**YOUR OBJECTIVE**
Check each line below for the word "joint", then please report how many lines have it and nothing more.

**GIVEN DATA**
---

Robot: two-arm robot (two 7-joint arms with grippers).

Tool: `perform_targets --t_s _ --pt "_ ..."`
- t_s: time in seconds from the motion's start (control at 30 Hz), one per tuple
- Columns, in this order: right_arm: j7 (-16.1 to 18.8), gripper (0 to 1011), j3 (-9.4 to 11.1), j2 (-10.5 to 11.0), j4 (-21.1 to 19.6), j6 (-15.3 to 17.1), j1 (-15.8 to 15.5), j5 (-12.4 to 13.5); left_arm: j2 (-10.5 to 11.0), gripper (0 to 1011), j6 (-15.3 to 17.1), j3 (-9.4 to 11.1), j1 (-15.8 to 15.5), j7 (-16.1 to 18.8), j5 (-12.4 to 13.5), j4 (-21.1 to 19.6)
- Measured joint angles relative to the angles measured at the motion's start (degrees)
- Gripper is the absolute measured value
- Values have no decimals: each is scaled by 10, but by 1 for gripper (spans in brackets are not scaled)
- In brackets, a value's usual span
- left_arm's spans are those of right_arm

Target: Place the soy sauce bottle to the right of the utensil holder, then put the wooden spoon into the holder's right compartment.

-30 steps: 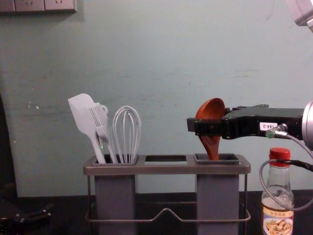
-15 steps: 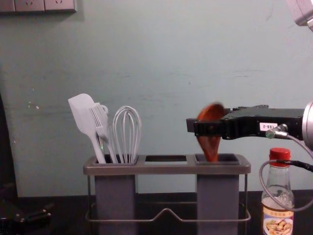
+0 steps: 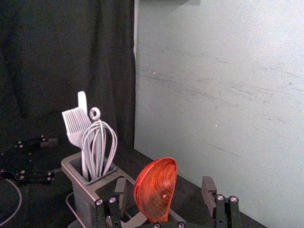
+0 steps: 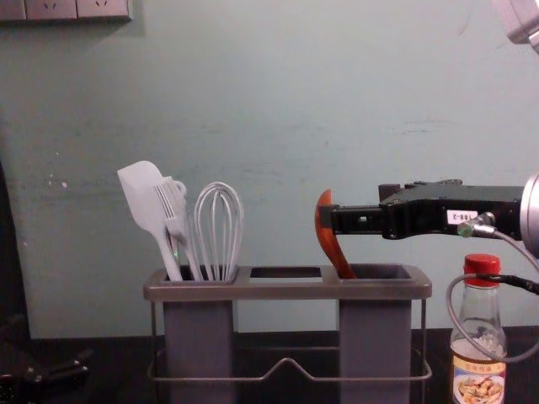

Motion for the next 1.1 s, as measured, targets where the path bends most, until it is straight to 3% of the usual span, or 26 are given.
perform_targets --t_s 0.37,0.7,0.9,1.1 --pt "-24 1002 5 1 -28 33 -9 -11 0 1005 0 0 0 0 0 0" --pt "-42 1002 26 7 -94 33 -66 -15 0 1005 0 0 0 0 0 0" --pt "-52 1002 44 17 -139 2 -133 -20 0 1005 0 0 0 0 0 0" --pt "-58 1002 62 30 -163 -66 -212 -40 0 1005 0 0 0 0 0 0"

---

**SOLUTION FOR THIS PROBLEM**
2